§ TASK TO COMPLETE: Within the listing below, filter for "boxes" and copy every matching line.

(Beginning of RECORDS TO USE)

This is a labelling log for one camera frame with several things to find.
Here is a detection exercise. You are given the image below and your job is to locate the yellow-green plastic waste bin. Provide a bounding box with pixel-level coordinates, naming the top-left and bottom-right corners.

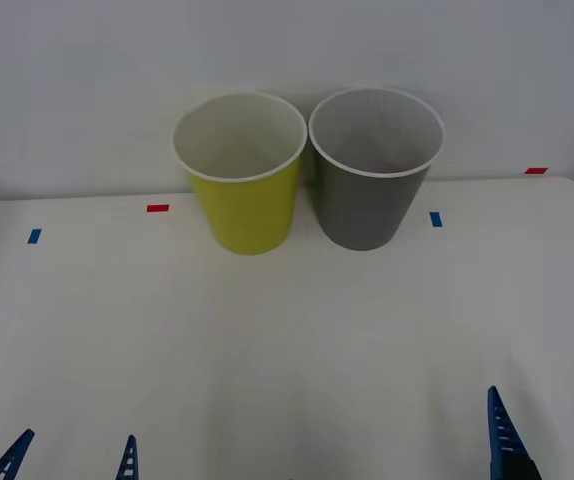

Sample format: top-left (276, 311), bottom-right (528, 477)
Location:
top-left (170, 90), bottom-right (310, 257)

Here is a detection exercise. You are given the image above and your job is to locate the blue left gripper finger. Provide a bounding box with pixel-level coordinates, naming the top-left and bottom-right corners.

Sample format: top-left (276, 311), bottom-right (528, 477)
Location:
top-left (114, 434), bottom-right (139, 480)
top-left (0, 428), bottom-right (36, 480)

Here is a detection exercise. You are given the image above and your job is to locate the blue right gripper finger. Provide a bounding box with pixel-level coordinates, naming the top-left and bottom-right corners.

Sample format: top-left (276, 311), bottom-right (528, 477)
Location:
top-left (486, 384), bottom-right (542, 480)

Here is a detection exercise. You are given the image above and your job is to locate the grey plastic waste bin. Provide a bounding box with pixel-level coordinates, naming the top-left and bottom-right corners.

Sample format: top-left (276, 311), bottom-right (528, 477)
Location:
top-left (307, 86), bottom-right (447, 252)

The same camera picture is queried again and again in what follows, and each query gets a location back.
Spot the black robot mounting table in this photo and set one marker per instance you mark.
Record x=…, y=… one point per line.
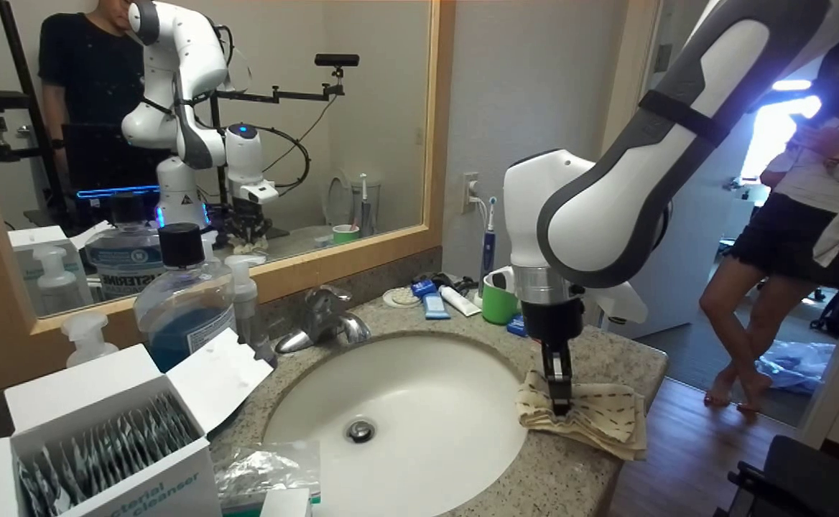
x=803, y=477

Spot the small clear pump bottle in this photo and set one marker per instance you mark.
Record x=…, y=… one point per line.
x=245, y=303

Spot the chrome sink faucet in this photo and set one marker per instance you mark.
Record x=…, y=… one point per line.
x=329, y=321

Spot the wood framed wall mirror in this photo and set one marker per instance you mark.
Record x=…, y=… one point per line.
x=247, y=276

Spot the blue white flat packet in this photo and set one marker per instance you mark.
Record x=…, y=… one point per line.
x=431, y=299

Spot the blue mouthwash bottle black cap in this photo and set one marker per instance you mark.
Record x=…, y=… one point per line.
x=182, y=305

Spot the electric toothbrush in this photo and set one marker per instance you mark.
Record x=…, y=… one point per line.
x=488, y=240

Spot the white toothpaste tube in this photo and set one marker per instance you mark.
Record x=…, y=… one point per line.
x=458, y=299

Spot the clear soap dispenser bottle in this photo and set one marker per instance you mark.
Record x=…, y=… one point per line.
x=89, y=338

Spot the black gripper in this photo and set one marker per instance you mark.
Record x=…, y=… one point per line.
x=553, y=321

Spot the green cup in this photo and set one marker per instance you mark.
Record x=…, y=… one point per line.
x=498, y=299

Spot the white wall power outlet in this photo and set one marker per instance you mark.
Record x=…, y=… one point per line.
x=471, y=193

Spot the clear plastic bag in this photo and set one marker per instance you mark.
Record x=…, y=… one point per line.
x=265, y=477

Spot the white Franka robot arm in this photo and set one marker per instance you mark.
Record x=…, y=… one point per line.
x=650, y=174

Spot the open white box of picks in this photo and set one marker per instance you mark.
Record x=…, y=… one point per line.
x=105, y=450

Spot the small blue packet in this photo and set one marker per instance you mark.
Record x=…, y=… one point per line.
x=515, y=326

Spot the cream towel with dashed stripes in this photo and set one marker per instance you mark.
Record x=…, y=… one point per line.
x=600, y=421

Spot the person in white top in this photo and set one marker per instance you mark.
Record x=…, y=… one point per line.
x=803, y=220

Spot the white oval sink basin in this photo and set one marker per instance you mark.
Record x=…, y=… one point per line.
x=419, y=421

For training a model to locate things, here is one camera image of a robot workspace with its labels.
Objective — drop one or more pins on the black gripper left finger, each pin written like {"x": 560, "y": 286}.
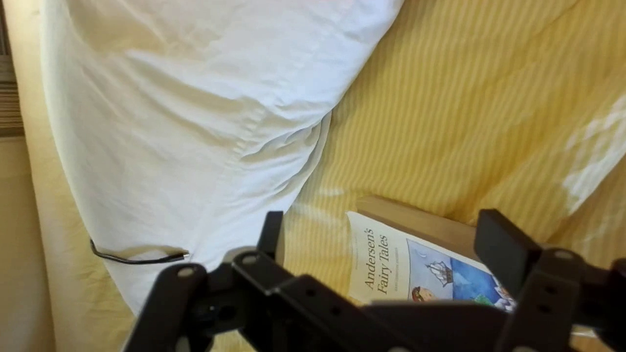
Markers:
{"x": 183, "y": 306}

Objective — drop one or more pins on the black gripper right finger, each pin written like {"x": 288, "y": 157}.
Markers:
{"x": 509, "y": 241}

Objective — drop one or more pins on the Andersen's Fairy Tales book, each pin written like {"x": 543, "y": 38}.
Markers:
{"x": 392, "y": 266}

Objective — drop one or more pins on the large white pillow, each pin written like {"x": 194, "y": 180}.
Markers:
{"x": 196, "y": 118}

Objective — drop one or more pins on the yellow striped duvet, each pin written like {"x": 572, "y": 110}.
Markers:
{"x": 470, "y": 98}

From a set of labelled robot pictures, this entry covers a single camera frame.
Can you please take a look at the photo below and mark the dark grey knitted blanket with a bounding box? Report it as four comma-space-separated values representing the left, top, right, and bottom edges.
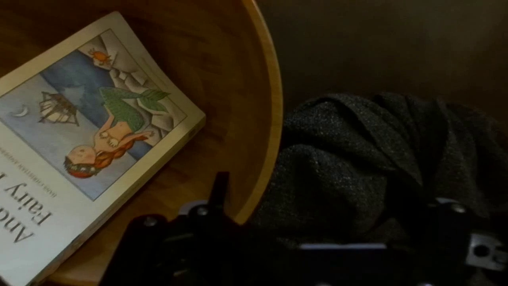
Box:
247, 92, 508, 251

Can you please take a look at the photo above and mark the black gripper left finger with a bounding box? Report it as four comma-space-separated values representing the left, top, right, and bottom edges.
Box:
99, 172, 275, 286

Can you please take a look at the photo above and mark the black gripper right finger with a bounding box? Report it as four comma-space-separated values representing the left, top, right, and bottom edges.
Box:
406, 199, 508, 286

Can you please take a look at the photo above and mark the grey-brown tufted sofa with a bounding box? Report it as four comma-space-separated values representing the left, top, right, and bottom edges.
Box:
255, 0, 508, 133

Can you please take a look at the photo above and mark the fairy tales paperback book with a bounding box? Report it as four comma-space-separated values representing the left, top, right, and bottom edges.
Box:
0, 11, 206, 286

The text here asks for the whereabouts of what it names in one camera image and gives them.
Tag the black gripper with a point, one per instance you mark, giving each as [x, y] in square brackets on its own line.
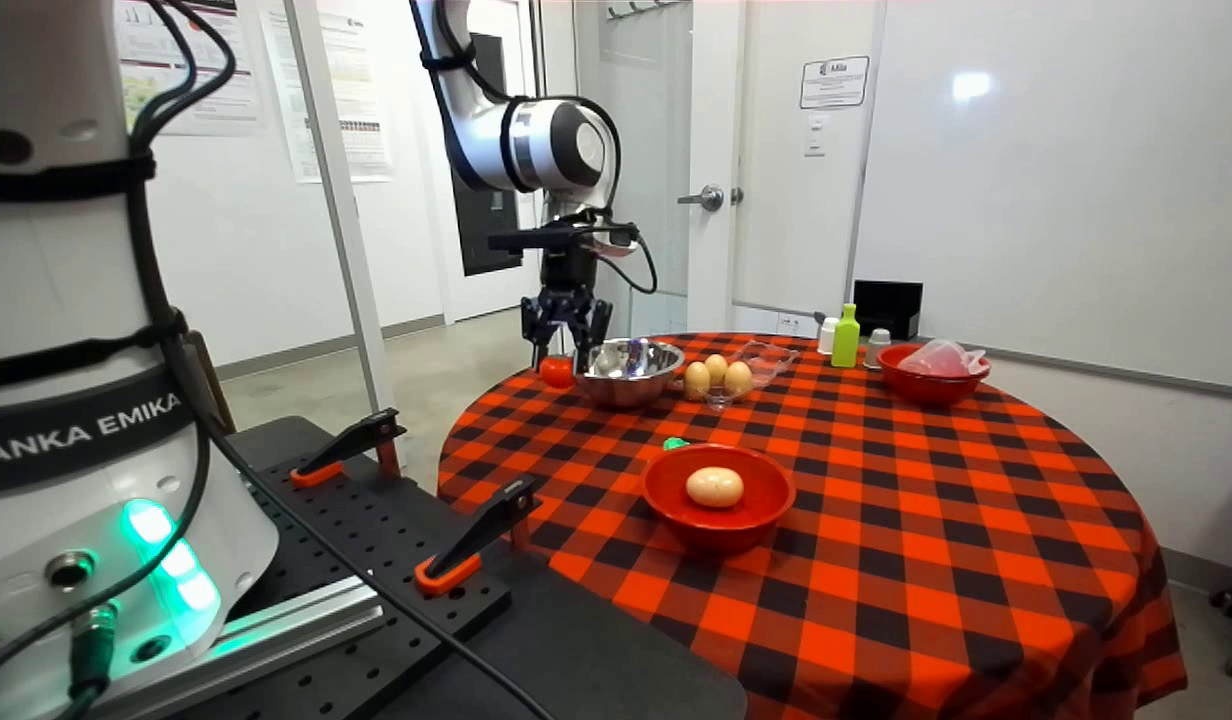
[568, 278]

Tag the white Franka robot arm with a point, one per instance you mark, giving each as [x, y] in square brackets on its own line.
[59, 307]

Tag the silver metal bowl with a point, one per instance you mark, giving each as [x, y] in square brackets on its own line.
[630, 386]

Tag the red bowl holding egg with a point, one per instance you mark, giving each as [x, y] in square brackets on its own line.
[721, 527]

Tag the red bowl holding plastic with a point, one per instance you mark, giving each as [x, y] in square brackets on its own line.
[930, 386]

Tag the beige egg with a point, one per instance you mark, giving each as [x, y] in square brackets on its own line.
[715, 485]
[718, 366]
[738, 378]
[698, 381]

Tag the small green toy vegetable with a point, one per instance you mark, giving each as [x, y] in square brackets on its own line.
[674, 441]

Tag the white door with window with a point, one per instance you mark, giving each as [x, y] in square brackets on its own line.
[718, 266]

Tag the black orange spring clamp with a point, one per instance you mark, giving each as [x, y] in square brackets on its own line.
[480, 527]
[358, 441]

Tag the small white bottle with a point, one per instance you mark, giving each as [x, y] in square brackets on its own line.
[824, 339]

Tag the green bottle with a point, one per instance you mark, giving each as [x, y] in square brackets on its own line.
[844, 346]

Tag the black perforated breadboard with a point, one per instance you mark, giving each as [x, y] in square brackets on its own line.
[362, 532]

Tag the small clear cup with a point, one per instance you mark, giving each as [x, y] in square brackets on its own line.
[881, 346]

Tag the dark grey base platform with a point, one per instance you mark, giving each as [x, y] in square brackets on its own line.
[602, 665]

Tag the pink clear plastic wrap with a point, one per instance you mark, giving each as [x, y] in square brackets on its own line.
[937, 357]

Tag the orange black checked tablecloth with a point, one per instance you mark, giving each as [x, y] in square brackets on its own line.
[937, 532]

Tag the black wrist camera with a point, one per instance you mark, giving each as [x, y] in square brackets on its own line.
[561, 239]

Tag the black wall panel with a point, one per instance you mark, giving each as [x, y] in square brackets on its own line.
[480, 255]

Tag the white metal post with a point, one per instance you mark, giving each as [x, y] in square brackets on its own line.
[338, 202]

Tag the paper wall poster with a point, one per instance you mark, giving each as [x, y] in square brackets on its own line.
[362, 121]
[231, 80]

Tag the white light switch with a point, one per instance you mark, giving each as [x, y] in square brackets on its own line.
[815, 136]

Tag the white wall sign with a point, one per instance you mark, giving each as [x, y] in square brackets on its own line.
[835, 80]

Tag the aluminium rail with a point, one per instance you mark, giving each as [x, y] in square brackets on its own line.
[269, 622]

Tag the large wall whiteboard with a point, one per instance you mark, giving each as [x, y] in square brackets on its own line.
[1071, 202]

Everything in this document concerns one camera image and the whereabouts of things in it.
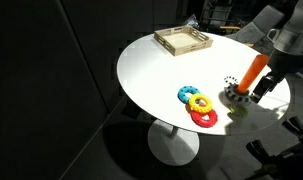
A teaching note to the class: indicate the wooden tray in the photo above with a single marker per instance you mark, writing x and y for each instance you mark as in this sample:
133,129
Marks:
181,40

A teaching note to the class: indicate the grey chair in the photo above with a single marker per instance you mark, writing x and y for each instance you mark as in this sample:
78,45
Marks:
254,31

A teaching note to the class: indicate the orange stacking peg stand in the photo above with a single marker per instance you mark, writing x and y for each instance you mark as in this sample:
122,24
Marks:
252,75

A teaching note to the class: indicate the black equipment stand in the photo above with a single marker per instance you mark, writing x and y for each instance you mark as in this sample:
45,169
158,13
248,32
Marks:
291,160

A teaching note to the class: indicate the white table pedestal base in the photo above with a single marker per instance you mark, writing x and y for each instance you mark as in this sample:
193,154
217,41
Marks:
171,146

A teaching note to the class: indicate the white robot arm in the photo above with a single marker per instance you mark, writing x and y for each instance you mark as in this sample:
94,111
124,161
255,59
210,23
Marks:
292,36

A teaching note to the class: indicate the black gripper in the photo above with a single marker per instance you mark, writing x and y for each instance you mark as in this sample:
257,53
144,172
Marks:
271,81

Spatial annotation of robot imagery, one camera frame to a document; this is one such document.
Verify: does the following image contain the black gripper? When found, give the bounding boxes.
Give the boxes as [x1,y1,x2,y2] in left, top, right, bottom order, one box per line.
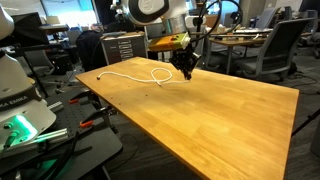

(End of RECORDS TO USE)

§ RESULT OF THIS EXERCISE:
Verify: does the following image contain the black gripper? When found, give the bounding boxes.
Give the boxes as [x1,y1,x2,y2] in left, top, right, bottom order, one box per line.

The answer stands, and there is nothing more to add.